Ángela Peralta murió mucho antes de que se pudiera registrar el milagro de su voz, pero para escuchar al Ruiseñor Mexicano,
podemos recrearlo a través de la geografía de los recuerdos de quienes
lo describían, y de las papeletas con rimas y octavillas que le
arrojaba el público al final de cada función; y cuanto más miramos su
imagen, más conmovedoras resultan las notas de todos cuantos le
escucharon, pues su fisonomía era más bien tosca, de rasgos indígenas
gruesos, de ojos saltones, de peso excedido y baja estatura. Don
Artemio del Valle Arizpe cuenta en sus escritos que había que oírla
cantar, pero no verla, no sólo porque era de una “fealdad imponente”

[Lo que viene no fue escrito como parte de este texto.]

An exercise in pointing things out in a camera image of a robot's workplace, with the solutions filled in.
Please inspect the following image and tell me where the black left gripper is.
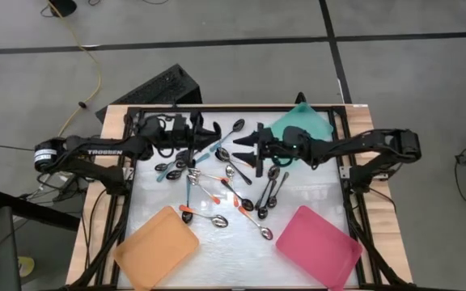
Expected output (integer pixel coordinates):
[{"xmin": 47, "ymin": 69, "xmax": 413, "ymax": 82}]
[{"xmin": 163, "ymin": 111, "xmax": 223, "ymax": 167}]

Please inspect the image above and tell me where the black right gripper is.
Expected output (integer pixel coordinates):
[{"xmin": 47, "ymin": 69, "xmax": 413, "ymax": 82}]
[{"xmin": 231, "ymin": 122, "xmax": 299, "ymax": 179}]

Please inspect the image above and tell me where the silver spoon orange handle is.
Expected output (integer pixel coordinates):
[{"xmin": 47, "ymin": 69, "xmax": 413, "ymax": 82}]
[
  {"xmin": 187, "ymin": 167, "xmax": 230, "ymax": 183},
  {"xmin": 178, "ymin": 204, "xmax": 230, "ymax": 229},
  {"xmin": 237, "ymin": 205, "xmax": 274, "ymax": 241},
  {"xmin": 187, "ymin": 176, "xmax": 222, "ymax": 205},
  {"xmin": 225, "ymin": 164, "xmax": 240, "ymax": 208}
]

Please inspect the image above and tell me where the pile of spoons on table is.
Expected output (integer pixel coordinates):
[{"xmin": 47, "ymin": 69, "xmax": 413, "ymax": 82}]
[{"xmin": 61, "ymin": 103, "xmax": 420, "ymax": 291}]

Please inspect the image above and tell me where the teal plastic tray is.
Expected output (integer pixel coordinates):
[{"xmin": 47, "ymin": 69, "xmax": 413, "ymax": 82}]
[{"xmin": 269, "ymin": 101, "xmax": 335, "ymax": 167}]

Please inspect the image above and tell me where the black perforated computer case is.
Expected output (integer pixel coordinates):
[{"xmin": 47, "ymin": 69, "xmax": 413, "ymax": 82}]
[{"xmin": 95, "ymin": 63, "xmax": 203, "ymax": 124}]

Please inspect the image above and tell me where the black round stand base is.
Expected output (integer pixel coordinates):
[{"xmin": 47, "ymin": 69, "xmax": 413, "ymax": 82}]
[{"xmin": 49, "ymin": 0, "xmax": 78, "ymax": 18}]

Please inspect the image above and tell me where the yellow tape roll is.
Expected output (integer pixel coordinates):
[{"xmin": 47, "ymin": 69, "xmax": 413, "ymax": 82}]
[{"xmin": 17, "ymin": 255, "xmax": 36, "ymax": 279}]

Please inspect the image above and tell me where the yellow cable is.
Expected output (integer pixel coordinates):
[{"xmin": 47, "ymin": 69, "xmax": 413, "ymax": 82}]
[{"xmin": 45, "ymin": 0, "xmax": 103, "ymax": 137}]

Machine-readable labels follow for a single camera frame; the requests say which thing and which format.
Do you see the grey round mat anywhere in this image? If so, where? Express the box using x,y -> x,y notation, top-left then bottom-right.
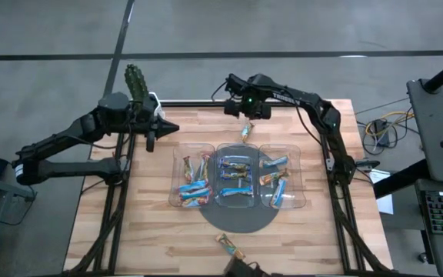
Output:
193,148 -> 285,235

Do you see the clear plastic bin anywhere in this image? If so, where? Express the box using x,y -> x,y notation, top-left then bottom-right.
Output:
214,142 -> 260,209
168,142 -> 217,209
258,142 -> 308,211

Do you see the light blue granola bar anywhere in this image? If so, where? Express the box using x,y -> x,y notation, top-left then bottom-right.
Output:
218,185 -> 255,198
269,178 -> 288,210
178,179 -> 207,193
258,155 -> 290,169

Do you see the black diagonal beam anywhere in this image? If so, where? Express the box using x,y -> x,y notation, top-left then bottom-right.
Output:
372,159 -> 431,200

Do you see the yellow cable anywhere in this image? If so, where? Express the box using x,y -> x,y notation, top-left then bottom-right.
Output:
365,111 -> 415,135

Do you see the orange green granola bar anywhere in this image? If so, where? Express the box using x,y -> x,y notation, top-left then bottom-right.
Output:
258,169 -> 291,187
215,232 -> 246,261
241,121 -> 255,143

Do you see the dark blue yellow granola bar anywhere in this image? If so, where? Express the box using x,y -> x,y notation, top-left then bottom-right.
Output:
219,170 -> 253,182
216,157 -> 251,172

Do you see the green cactus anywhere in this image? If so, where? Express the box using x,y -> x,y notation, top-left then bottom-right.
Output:
124,63 -> 150,103

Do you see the black braided cable sleeve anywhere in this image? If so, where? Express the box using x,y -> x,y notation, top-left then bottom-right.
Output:
332,192 -> 386,275
67,184 -> 128,275

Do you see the black power brick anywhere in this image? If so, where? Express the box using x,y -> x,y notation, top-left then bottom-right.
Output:
373,118 -> 391,147

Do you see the white paper sheet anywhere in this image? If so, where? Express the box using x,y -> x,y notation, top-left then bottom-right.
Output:
368,169 -> 395,215

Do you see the black desk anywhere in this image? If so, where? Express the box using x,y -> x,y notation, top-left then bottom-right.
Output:
405,78 -> 443,184

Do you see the black table-level camera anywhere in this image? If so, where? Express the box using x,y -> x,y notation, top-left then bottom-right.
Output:
223,256 -> 272,277

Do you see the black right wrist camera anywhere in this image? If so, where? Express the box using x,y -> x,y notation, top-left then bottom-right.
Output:
225,73 -> 248,98

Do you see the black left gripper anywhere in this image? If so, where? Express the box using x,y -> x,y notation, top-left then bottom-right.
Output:
131,95 -> 181,153

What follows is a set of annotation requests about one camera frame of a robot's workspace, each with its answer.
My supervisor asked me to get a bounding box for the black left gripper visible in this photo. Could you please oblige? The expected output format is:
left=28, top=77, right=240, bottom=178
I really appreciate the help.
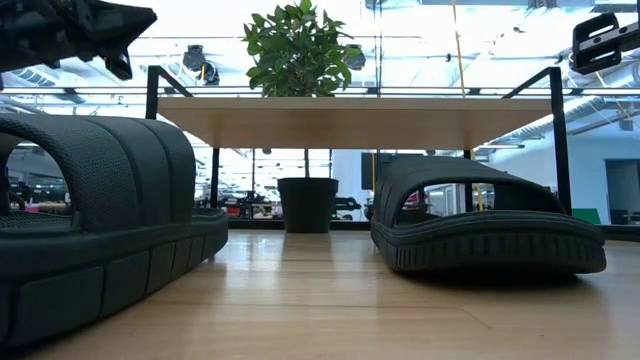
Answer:
left=0, top=0, right=159, bottom=82

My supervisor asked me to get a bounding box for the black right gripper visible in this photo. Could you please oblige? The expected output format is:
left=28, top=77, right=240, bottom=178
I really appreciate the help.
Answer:
left=569, top=12, right=640, bottom=76

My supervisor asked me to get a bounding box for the black rubber slide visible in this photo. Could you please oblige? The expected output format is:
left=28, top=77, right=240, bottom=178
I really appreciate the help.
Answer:
left=369, top=155, right=608, bottom=276
left=0, top=112, right=230, bottom=352

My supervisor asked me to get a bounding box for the black ceiling lamp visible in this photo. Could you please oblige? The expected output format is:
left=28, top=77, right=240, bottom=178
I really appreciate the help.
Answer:
left=182, top=43, right=207, bottom=72
left=201, top=59, right=221, bottom=87
left=343, top=43, right=367, bottom=72

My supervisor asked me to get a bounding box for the green box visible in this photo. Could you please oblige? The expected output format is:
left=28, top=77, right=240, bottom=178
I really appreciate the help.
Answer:
left=571, top=207, right=603, bottom=226

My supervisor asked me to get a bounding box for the green potted plant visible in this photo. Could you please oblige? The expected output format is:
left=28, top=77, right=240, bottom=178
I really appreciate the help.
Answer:
left=242, top=0, right=365, bottom=235

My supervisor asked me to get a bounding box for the black table edge frame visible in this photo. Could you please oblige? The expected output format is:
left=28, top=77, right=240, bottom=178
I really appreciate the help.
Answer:
left=227, top=218, right=640, bottom=244

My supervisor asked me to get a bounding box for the wooden shelf black frame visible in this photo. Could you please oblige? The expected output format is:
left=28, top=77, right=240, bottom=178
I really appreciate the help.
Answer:
left=144, top=64, right=575, bottom=234

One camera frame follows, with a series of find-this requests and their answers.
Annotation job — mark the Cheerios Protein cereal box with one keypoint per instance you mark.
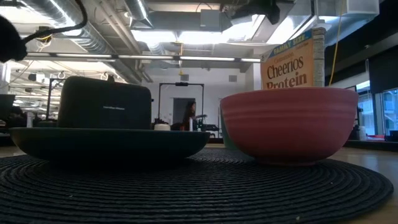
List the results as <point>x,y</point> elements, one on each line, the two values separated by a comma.
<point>289,67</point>

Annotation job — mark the round black woven placemat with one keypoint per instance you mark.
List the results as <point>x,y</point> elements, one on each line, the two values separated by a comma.
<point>199,193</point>

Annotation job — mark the black toaster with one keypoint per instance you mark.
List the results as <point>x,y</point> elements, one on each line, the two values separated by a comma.
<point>102,105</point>

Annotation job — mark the white round background object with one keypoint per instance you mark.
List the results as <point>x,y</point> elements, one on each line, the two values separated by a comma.
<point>162,127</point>

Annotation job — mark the black background stand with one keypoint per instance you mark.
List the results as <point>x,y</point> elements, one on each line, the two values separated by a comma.
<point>49,96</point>

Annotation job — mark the pink ribbed bowl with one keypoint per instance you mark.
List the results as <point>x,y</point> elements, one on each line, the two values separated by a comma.
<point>289,124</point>

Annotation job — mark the silver ceiling air duct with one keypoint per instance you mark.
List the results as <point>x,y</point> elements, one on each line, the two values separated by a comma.
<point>93,34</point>

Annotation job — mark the person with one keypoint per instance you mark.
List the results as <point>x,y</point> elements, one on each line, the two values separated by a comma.
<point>189,115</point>

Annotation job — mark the black rectangular frame stand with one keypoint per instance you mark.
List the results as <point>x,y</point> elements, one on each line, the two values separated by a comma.
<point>181,84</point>

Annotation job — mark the dark green plate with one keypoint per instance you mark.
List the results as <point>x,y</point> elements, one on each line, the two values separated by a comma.
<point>109,144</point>

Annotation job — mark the long ceiling light bar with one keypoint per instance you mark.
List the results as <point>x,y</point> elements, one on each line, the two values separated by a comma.
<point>140,57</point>

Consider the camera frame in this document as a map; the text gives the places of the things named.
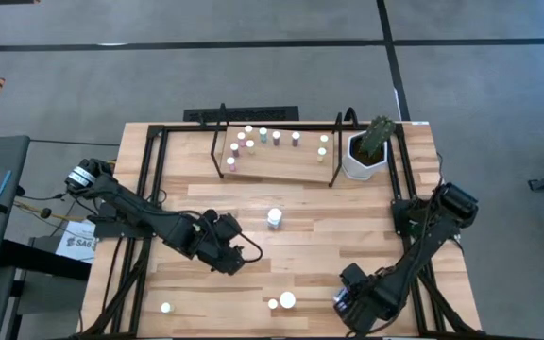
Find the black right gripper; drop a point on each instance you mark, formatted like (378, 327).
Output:
(362, 302)

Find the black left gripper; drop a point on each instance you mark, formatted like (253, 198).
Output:
(220, 245)

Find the Tums antacid bottle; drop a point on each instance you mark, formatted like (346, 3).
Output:
(275, 219)

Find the pink bottle with white pills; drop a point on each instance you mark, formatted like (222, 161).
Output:
(230, 162)

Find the small pink medicine bottle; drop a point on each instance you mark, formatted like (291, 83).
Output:
(241, 137)

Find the small orange medicine bottle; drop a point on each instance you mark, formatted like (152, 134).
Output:
(248, 128)

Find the pale yellow medicine bottle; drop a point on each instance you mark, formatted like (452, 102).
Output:
(321, 151)
(324, 138)

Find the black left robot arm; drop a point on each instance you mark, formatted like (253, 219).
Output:
(135, 210)

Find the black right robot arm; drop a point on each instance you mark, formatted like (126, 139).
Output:
(423, 236)

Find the wide orange medicine bottle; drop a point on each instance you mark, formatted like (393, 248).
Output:
(287, 300)

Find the tall pink medicine bottle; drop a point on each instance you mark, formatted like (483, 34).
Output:
(272, 304)

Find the pale green medicine bottle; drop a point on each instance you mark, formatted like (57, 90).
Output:
(165, 308)

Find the white plant pot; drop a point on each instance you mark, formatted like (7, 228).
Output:
(359, 170)

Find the black floor vent grille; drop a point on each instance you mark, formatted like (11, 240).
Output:
(253, 113)

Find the white paper sign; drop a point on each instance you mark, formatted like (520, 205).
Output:
(76, 241)

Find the green cactus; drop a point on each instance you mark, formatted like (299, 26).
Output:
(376, 137)

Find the grey side table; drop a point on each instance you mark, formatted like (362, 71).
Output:
(14, 156)

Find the black metal shelf frame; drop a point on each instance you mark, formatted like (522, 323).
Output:
(215, 141)

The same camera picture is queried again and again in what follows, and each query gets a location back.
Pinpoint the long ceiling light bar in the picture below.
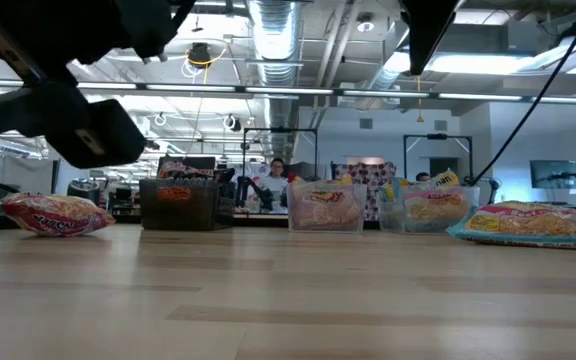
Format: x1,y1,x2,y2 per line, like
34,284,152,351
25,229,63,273
0,77,576,106

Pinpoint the grey cubicle partition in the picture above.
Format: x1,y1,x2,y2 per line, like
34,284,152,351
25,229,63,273
0,155,54,194

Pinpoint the black and silver pot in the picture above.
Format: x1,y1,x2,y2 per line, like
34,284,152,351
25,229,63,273
66,178,102,202

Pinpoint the black rectangular frame stand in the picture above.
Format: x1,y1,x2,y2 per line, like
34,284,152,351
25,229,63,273
402,133,474,187
242,127,319,184

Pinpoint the clear plastic bin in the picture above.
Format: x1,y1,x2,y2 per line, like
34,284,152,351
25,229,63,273
377,183,482,235
286,180,368,234

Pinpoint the black ceiling dome device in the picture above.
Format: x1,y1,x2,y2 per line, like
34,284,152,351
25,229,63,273
187,42,212,70

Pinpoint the patterned hanging cloth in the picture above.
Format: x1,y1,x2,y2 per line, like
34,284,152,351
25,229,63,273
331,161,398,187

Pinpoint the slanted silver ceiling duct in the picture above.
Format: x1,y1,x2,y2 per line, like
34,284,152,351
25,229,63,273
355,0,469,109

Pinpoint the black plastic bin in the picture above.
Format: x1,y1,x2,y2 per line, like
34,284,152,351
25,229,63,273
139,178,221,232

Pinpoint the dark wall screen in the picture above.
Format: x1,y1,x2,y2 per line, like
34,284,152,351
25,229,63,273
529,159,576,190

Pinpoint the white pillar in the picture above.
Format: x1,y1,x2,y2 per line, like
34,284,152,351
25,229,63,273
50,149,93,196

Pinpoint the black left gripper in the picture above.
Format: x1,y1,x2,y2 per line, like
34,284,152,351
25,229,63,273
0,0,197,146

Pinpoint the white ceiling sensor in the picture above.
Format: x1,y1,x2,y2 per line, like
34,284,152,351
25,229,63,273
355,12,377,34

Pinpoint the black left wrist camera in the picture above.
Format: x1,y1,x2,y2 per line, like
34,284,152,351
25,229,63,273
45,97,148,170

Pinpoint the yellow hanging cord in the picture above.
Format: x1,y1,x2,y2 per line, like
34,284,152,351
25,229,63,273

sino porque, con las gesticulaciones propias del ejercicio del canto,
podía provocar la risa, de no ser porque en cuanto comenzaba a cantar,
una prodigiosa voz de cristal emanaba de su boca: “Era un verdadero
fenómeno esa voz de dulzura maravillosa, tan aterciopelada, de
modulación tan clara; nadie había oído, ni remotamente, algo semejante;
igual o superior ni en soñación”.
Pero dada la
costumbre de los espectadores de la época de arrojar coplas a los
artistas cuando les embelesaban, las poesías y los halagos despejan
toda duda al respecto, sobre todo viniendo de un público que a esas
alturas ya había oído otros cantos, otras voces, y no negaba su pasión
por la Peralta. Los calificativos empleados nos dan buena cuenta de
ello: idolatrada, divina, “…voz de argentinas
vibraciones, de mágicas canciones que caen en los corazones como
chorros de perlas y diamantes”. Era como un hada que hechizaba al
público para hacerle olvidar su fealdad con su voz sin igual.
Dicen que su voz
tenía un registro muy amplio que podía recorrer los matices de las
tiples, las sopranos, las contraltos y todos los tonos asociados a las
voces femeninas. Manuel M. Flores escribe que en su voz se advertían
susurros como en la brisa, murmullos como en la selva, gorjeos como en
los nidos, ecos sonoros como en las cavernas. Revoloteaba como mariposa
y planeaba majestuosa como el águila. Su voz podía rizarse u ondularse
como un arroyo o correr esplendorosa como un gran río.
Ángela Peralta
continuó con sus giras por el país y en agosto de 1883 llegó al puerto
de Mazatlán donde fue recibida calurosamente. Desembarcó con su
Compañía compuesta por 80 personas, de las cuales 74 se contagiaron de
la fiebre amarilla que acechaba al puerto y murieron. Ángela Peralta
estaba entre ellas. Era un 30 de agosto de 1883. Fue inhumada con el
traje de La Sonámbula, una de sus óperas predilectas.